Some in the crowd that went to Tughlakabad got agitated and behaved like a mob because there was no leader, he stresses. However, he adds, the issue won’t die down as different Dalit organisations are planning to meet in Phagwara, Punjab, on Sunday and take the movement forward.
Bhim Army chief Chandrashekhar Azad being taken into police custody. Photo: PTI
In Delhi, an umbrella body called Akhil Bhartiya Sant Shiromani Guru Ravidas Mandir Sanyukt Sanrakshan Samiti, convened by Dalit rights activist Ashok Bharti, issued a statement. It said that then Union minister Babu Jagjivan Ram had laid the foundation stone of the temple in 1959, which the DDA — created in 1959 — did not object to.

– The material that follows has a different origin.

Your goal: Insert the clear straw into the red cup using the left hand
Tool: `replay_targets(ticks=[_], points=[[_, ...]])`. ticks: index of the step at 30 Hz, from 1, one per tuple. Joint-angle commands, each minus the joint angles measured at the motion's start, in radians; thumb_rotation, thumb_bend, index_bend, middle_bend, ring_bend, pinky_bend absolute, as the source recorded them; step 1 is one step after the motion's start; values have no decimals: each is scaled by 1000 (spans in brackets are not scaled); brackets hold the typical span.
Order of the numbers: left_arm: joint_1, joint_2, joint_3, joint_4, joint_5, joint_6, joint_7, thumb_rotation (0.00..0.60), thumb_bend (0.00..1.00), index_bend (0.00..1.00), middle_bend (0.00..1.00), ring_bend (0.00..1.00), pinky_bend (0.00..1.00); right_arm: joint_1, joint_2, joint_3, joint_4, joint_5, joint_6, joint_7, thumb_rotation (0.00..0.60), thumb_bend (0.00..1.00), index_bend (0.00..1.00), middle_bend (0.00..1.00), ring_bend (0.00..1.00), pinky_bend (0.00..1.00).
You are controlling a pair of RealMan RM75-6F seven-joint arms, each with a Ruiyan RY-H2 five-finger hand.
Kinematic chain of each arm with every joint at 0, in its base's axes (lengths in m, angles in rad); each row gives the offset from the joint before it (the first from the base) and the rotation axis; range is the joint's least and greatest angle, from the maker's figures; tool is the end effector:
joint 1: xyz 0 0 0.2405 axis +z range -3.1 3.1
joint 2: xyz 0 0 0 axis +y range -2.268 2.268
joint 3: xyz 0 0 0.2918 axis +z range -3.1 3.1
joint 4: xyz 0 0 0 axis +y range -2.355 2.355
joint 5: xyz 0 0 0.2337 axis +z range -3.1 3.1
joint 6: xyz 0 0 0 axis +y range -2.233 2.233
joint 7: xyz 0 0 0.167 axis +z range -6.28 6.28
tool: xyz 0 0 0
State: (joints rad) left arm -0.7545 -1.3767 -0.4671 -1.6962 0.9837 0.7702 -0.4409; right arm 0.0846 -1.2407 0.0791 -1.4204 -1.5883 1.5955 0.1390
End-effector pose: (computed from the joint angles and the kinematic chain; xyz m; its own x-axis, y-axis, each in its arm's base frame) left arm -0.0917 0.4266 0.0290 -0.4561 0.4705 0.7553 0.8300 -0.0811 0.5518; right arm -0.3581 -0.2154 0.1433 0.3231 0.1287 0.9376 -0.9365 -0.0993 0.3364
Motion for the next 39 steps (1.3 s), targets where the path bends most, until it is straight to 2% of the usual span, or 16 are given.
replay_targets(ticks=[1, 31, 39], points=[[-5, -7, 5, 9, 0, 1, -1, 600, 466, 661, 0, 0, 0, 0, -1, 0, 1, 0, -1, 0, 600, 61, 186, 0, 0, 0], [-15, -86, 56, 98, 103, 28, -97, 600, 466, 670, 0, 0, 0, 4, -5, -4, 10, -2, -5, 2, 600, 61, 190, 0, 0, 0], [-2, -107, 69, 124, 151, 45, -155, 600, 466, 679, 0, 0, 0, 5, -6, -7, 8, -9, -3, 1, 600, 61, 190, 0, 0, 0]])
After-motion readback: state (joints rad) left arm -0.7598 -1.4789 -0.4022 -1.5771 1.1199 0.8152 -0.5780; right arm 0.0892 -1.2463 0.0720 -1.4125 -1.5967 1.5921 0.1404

The organisation also raised a slew of demands that included asking the DDA to allocate “the original land in question” to the temple, its restoration and to press the apex court to review its judgment.

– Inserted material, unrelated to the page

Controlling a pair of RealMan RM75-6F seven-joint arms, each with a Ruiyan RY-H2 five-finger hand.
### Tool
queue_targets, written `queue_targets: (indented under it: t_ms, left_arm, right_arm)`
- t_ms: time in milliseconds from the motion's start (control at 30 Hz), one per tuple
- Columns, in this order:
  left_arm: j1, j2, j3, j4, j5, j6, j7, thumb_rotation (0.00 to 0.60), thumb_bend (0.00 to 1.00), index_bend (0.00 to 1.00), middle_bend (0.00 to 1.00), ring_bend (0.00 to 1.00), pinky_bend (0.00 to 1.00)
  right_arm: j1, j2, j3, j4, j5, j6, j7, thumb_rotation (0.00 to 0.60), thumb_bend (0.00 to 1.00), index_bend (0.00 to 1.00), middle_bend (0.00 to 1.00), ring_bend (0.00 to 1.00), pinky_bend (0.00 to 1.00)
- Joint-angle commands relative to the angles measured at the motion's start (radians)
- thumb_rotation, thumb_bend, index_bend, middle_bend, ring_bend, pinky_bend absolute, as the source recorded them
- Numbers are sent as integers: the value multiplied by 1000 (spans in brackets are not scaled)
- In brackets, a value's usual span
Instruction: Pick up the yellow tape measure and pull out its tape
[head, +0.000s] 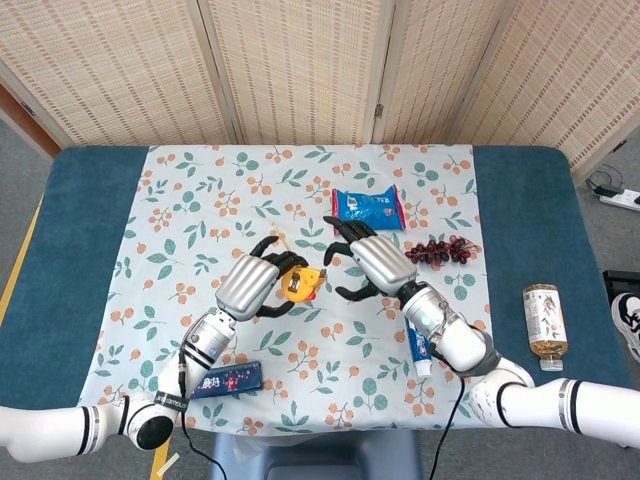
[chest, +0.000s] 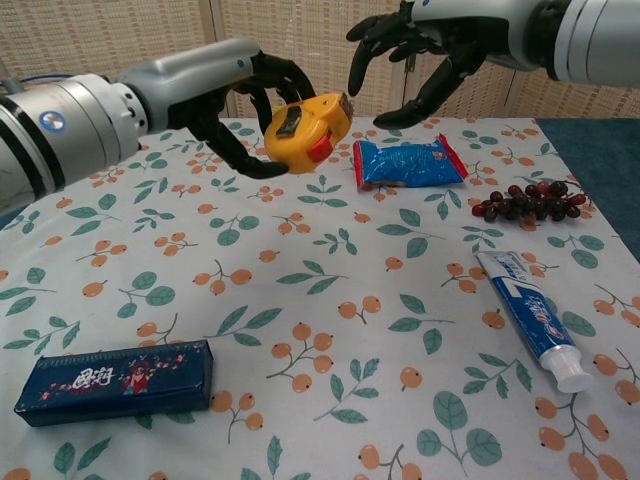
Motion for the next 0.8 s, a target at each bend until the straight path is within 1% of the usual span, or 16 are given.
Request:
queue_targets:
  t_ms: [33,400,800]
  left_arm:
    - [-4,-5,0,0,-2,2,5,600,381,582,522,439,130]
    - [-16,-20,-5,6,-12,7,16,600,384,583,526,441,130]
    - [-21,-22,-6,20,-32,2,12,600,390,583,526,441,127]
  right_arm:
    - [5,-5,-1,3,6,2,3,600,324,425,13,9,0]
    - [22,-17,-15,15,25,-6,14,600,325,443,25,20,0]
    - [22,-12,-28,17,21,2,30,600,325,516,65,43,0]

Parmjit Kaur, also a member of ZPSC, says that in Punjab, a state with over 30 per cent Dalit population, there is strong awareness among the community. “We (ZPSC) seek one-third of common lands reserved for Dalits in Punjab. And we see the temple demolition as part of the same RSS (Rashtriya Swayamsevak Sangh, BJP’s ideological parent) agenda that attacks Muslims, Dalits or communists fighting for their rights,” she says.
Dalits fear that the upper caste-friendly forces want to grab their land and co-opt them in Hinduism by eliminating a distinct identity, she adds. And Tughlakabad is a reflection of that.
The guru’s verses, which are part of Sikh scriptures too, envisioned a society where people are not divided on the basis of caste or creed.
Rajinder Singh, a peasant leader from Faridkot, Punjab, quotes a popular couplet of the guru — “Aisa chahu raaj me jahan mile saban ko ann, chot-barein sab sam base, Ravidas rahe prasann.” (I wish for such a society where everyone gets a morsel of food, where equality among the big or small makes me content.) “Such a society is possible only in a socialist scenario. And whoever stands for such an idea gets targeted by the RSS,” he adds.
The reactions indicate a palpable anger in the Dalit community. In this instance, the sense of sudden action on the part of the judiciary and administration touched a raw nerve, feels Rajesh Kumar Paswan, associate professor at the School of Language, Literature and Culture Studies in Jawaharlal Nehru University.
Congress leaders P L Punia and Kumari Selja at a rally in New Delhi
Ravidassias of Punjab, among whom are Jatavs, have improved their social conditions in the last 50 years or so, a period in which many have settled abroad and also built temples to their deity there. Following last year’s nationwide protests in April after the amendment to the Scheduled Castes and the Scheduled Tribes (Prevention of Atrocities) Act 1989, the rift between lower and upper castes has widened, explains Paswan.
“B R Ambedkar’s fight for the temple rights of Dalits was about human dignity, not to build temples. But this has become an emotive issue,” he says.
Anger further alienates Dalits from mainstream society as they are viewed with greater suspicion by the rest, Paswan says, adding that Dalit leaders fan anger further. The average youth is now looking up to a Chandrashekhar Azad, who is seen as a rival by the BSP.
“Whatever development has happened for the Dalit society has resulted from a cooperation with the government, whoever be the party. This is not being understood by the Dalit intelligentsia or youths who have remained in a war zone vis-à-vis the government. The government in turn should address the genuine reasons behind the anger and find solutions, but it doesn’t do so,” he says.